Opioids: a healthcare crisis

Opioids provide an important treatment option in pain management that has a history dating back thousands of years. Since the 1990s, the use of opioids in the treatment of pain has expanded significantly, fueled by the recognition that pain was being undertreated and by the implementation of policies to ensure appropriate pain management. In 1996, Purdue Pharma’s extended-release, high-dose formulation of oxycodone, OxyContin, entered the U.S. market and soon achieved blockbuster status; annual sales of $2.977 billion were reported in 2009 (source Thomson Reuters I/B/E/S). Healthcare providers in the U.S. began using opioids such as OxyContin to treat chronic pain, resulting in more individuals taking opioids for longer periods of time or at higher doses. However, the abuse potential of opioids is very high, and controversy surrounds the U.S. marketing of OxyContin, which by 2004 had become the most prevalently abused prescription opioid in the U.S. Stating that the risk of addiction for OxyContin was less that 1%, with claims that the product was less addictive and less open to abuse and diversion compared with other opioids, resulted in Purdue facing fines of $634 million for misbranding.

In 2016 more than one third of adult Americans were prescribed opioids, according to a National Survey on Drug Use and Health (NSDUH) report, and 230 million opioid prescriptions were written that year in the U.S. The increased medical use of opioids has been accompanied by an increase in the abuse and misuse of prescription opioids.

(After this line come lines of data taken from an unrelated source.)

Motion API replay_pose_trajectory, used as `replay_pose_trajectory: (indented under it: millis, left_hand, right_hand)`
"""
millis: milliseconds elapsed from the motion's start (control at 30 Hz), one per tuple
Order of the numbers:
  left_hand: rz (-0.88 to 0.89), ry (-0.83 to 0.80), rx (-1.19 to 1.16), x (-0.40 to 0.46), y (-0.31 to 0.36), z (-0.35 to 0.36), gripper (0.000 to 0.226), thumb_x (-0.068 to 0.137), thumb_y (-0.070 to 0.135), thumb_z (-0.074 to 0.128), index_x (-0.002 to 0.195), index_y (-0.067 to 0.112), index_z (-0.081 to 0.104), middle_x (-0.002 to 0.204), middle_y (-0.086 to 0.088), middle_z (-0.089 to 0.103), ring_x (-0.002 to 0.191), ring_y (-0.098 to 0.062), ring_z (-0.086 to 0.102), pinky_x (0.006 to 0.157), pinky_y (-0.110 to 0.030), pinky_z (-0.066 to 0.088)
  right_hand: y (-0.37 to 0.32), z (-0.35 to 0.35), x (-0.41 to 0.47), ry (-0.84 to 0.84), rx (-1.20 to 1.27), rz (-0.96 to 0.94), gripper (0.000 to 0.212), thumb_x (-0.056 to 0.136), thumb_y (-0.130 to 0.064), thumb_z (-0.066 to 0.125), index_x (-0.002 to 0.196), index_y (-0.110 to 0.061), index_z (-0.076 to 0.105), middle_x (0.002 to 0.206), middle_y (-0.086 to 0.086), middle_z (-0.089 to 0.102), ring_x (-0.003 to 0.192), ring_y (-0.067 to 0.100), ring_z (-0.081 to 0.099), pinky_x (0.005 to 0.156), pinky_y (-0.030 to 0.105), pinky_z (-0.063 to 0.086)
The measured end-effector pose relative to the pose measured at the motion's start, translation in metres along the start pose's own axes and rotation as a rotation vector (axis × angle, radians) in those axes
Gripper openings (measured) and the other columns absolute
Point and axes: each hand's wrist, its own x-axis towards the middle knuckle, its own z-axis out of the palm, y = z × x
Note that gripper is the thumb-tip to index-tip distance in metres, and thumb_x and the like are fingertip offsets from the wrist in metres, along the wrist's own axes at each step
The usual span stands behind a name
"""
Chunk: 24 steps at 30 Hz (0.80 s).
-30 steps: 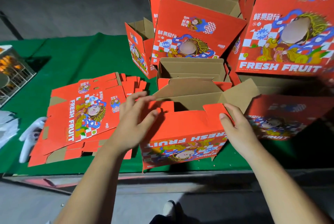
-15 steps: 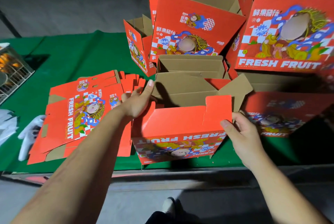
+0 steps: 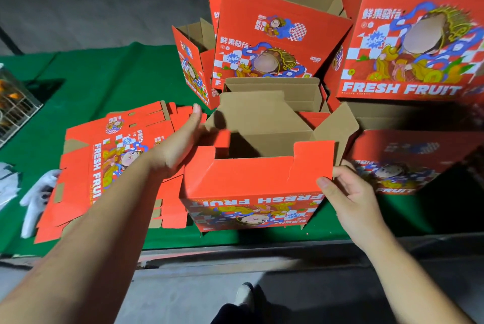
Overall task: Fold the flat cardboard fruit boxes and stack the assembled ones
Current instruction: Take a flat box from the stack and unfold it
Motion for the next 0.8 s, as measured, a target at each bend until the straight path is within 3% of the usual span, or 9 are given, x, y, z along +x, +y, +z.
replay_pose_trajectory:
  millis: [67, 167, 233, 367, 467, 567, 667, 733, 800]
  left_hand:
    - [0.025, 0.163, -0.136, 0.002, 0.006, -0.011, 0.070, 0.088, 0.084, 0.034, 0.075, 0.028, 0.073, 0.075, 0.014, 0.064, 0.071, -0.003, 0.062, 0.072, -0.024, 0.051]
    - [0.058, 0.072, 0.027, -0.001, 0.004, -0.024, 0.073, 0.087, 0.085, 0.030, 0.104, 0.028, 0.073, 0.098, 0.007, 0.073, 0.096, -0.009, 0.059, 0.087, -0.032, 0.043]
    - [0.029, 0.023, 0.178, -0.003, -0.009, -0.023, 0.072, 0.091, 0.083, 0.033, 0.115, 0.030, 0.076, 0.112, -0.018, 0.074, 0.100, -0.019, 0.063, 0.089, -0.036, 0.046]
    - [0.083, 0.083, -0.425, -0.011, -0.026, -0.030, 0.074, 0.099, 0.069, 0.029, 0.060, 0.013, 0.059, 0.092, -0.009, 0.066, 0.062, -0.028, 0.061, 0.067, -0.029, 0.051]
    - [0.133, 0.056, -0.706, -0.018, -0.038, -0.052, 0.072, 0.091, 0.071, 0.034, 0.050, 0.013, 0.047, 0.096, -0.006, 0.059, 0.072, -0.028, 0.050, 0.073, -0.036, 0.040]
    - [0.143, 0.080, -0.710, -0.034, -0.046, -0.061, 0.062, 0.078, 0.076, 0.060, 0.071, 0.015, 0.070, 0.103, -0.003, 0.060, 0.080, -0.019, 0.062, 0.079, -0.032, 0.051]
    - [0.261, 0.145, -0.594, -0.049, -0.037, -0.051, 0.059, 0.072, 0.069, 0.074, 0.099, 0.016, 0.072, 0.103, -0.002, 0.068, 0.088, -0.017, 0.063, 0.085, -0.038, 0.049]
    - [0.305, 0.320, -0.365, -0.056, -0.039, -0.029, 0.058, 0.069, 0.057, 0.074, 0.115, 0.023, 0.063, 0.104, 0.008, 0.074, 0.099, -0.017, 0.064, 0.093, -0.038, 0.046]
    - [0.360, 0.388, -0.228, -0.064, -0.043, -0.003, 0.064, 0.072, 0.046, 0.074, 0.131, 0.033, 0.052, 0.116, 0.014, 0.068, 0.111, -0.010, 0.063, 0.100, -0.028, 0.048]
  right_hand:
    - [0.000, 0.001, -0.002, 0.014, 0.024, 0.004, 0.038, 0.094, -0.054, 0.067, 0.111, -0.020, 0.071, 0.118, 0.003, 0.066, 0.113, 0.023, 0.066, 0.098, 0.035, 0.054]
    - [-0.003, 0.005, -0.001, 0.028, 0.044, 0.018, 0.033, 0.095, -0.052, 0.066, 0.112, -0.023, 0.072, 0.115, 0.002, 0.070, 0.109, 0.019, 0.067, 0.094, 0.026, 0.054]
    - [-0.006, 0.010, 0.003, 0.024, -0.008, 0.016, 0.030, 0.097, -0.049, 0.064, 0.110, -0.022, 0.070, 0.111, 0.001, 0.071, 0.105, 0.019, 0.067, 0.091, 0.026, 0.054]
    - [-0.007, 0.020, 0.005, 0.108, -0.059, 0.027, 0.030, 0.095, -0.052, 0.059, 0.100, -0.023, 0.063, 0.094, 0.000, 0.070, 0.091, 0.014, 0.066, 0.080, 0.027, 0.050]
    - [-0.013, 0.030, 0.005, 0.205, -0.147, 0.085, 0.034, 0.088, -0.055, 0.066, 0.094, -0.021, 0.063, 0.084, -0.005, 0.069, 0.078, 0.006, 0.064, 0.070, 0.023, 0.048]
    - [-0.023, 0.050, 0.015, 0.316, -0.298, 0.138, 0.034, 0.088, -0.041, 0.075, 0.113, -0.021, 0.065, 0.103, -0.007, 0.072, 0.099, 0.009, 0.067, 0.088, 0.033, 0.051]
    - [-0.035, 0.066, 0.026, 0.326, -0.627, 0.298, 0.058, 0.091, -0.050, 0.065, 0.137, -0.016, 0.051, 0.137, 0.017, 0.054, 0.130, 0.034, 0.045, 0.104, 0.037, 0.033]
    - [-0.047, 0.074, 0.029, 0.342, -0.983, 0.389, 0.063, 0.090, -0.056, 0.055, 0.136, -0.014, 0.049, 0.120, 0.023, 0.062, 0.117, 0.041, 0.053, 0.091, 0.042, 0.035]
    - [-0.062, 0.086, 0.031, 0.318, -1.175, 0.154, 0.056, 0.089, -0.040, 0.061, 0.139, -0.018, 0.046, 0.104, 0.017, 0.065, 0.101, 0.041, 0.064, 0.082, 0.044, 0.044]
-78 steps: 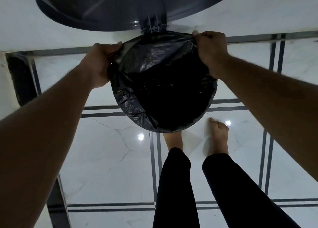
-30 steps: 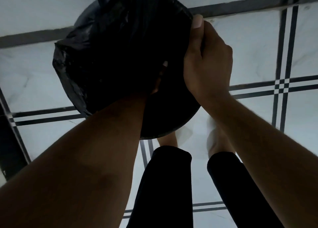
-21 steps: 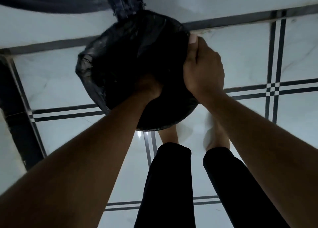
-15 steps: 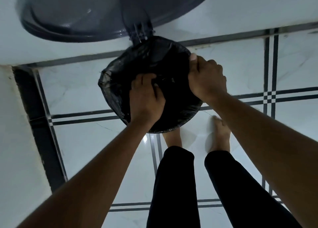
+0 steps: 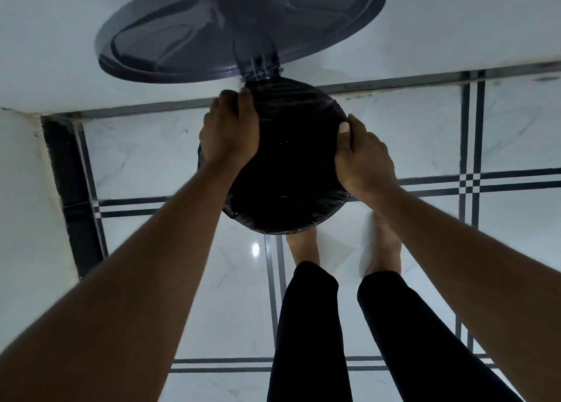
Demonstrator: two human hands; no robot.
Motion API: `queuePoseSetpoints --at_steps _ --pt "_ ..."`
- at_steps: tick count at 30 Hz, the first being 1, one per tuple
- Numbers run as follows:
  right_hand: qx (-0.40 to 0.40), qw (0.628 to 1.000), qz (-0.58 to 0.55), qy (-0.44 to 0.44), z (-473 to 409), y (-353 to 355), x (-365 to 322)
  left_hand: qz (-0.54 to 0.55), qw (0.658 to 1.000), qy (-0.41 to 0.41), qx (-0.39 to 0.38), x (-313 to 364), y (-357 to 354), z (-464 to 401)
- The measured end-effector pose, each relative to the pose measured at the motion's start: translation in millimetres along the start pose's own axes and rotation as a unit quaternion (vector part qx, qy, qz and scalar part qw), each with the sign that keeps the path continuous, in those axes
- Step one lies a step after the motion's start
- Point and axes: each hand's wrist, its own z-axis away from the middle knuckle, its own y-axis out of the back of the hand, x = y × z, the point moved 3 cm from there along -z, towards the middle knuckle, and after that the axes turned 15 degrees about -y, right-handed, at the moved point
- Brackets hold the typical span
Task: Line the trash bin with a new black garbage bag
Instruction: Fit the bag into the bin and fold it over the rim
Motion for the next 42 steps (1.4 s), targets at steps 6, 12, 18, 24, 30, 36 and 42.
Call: queuePoseSetpoints --at_steps 6,12,18,24,30,36,42 --pt "-0.03 0.998 -0.055 -0.029 -10.1 -0.4 1.8 0.271 0.937 0.22 -0.028 -41.8 18.5 -40.6" --pt "-0.036 0.99 -0.127 -0.055 -1.9 11.5 7.3 0.341 0.897 0.275 0.06 -76.0 44.7 -17.4" --pt "0.002 0.983 -0.182 -0.012 3.9 20.8 -10.7 0.237 0.936 0.218 0.139 -65.5 46.0 31.5" --pt "-0.059 0.984 -0.167 -0.023 -13.2 16.3 -55.9 0.423 0.84 0.337 -0.026 -60.9 17.3 46.1" --pt "-0.052 0.99 -0.118 -0.063 -16.1 21.0 -55.3 0.444 0.835 0.323 -0.039 -78.5 20.7 42.3" --pt "0.029 0.967 -0.192 -0.165 12.4 24.7 -16.0 0.394 0.827 0.395 0.069 -91.3 29.3 68.6" --pt "-0.086 0.887 -0.315 -0.327 46.2 4.5 10.1 0.49 0.721 0.49 -0.004 -65.4 13.5 133.4"
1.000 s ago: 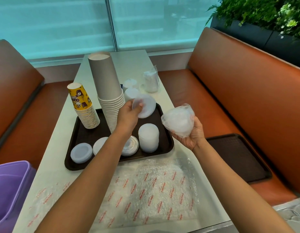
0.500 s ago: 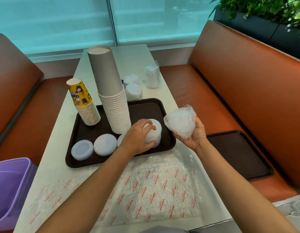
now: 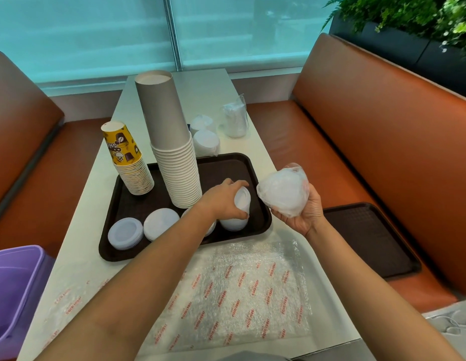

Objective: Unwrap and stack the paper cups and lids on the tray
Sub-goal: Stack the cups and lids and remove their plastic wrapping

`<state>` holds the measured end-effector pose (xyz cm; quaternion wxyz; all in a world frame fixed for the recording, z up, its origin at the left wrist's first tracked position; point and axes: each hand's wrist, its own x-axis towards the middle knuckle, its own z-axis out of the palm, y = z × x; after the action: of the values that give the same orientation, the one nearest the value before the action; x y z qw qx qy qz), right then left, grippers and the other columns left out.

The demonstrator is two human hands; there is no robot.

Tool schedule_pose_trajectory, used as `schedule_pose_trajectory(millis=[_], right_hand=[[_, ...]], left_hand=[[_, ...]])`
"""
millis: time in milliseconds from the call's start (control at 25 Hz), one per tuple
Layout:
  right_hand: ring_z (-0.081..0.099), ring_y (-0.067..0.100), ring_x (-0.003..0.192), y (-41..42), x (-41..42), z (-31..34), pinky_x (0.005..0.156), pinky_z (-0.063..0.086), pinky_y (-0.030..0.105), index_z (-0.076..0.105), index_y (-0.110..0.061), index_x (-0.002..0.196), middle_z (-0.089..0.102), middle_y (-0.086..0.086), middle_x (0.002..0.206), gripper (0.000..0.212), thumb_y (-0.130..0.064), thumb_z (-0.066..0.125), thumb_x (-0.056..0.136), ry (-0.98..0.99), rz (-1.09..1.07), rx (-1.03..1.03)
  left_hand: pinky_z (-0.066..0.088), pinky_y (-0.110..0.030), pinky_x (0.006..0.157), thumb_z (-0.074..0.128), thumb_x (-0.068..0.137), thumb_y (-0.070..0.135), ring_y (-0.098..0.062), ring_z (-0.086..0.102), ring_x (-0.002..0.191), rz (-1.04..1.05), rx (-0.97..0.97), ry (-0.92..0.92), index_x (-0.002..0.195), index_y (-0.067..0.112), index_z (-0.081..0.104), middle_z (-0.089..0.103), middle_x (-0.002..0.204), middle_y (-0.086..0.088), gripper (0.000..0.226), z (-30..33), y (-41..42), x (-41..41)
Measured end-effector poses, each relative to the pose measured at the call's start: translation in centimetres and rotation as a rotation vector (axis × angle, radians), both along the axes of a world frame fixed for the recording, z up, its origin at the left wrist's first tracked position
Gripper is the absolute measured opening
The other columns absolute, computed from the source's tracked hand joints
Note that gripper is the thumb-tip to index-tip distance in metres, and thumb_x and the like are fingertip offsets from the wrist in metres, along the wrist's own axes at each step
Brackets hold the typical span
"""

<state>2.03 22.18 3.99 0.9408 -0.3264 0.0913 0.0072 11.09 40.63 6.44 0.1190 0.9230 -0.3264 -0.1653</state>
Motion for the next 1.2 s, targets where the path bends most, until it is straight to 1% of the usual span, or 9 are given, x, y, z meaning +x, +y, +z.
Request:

According to the Centers for Disease Control and Prevention (CDC), almost 2 million individuals abused or were dependent on prescription opioids in 2014. CDC figures show that the number of opioid-related overdose deaths has quadrupled since 1999, and currently 40% of opioid overdose deaths in the U.S. involve a prescription opioid. This increase in prescription opioid-related deaths in the U.S. prompted President Trump to declare the opioid crisis a national Public Health Emergency in October 2017.

Three FDA-approved drugs (methadone, buprenorphine and naltrexone) are used in medication-assisted treatment (MAT) programs to treat opioid use disorder. However, the standard of care, daily oral buprenorphine, requires regular visits to the pharmacy. Indivior’s Sublocade is the first and only once-monthly injection of buprenorphine available in the U.S., and represents a new approach that could prove beneficial in a population who may find complying with a daily regimen particularly challenging. According to Cortellis Consensus Forecast data (source Thomson Reuters I/B/E/S), 2023 sales of $1.464 billion are anticipated for Sublocade, surpassing peak sales achieved by current market leader Suboxone. Sublocade and its potential impact on the MAT therapy market were discussed in more depth in this January 2018 Market Insight report by Ulrike Jahnke on Life Sciences Connect: Sublocade approval likely to be a game changer in the U.S. fight against opioid addiction.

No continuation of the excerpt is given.